• **Dataset content**
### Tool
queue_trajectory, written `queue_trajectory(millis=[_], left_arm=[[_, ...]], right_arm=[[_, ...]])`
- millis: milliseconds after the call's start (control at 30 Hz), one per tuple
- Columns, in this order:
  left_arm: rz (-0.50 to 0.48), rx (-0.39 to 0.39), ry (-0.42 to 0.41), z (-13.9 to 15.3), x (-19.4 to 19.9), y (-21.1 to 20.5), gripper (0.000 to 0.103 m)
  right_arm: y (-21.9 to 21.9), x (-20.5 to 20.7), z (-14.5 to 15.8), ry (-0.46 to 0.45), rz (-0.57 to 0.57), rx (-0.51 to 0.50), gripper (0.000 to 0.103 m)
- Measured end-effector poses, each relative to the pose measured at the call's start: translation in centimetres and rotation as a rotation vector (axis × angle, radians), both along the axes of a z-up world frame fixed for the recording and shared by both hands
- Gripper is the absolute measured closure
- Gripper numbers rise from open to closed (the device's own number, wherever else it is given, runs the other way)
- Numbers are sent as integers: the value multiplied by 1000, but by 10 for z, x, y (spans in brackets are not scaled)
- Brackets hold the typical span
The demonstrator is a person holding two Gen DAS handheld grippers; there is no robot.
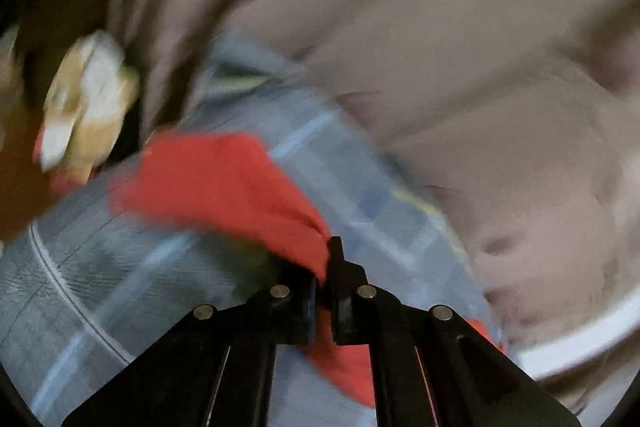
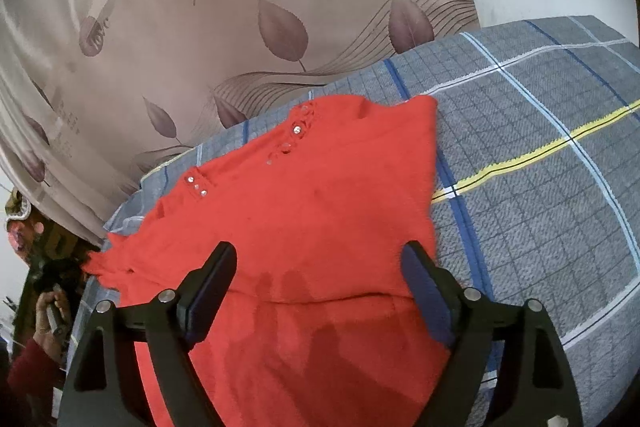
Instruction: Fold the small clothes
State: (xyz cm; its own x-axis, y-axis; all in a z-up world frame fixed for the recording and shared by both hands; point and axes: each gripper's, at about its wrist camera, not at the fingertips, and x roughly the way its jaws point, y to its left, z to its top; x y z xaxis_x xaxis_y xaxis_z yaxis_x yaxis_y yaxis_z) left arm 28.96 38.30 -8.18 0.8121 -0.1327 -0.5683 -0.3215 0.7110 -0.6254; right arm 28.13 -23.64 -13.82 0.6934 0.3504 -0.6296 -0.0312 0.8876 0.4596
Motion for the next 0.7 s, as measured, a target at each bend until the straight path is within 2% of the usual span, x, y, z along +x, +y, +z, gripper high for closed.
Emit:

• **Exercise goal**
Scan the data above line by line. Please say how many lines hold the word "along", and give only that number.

• **Task response**
2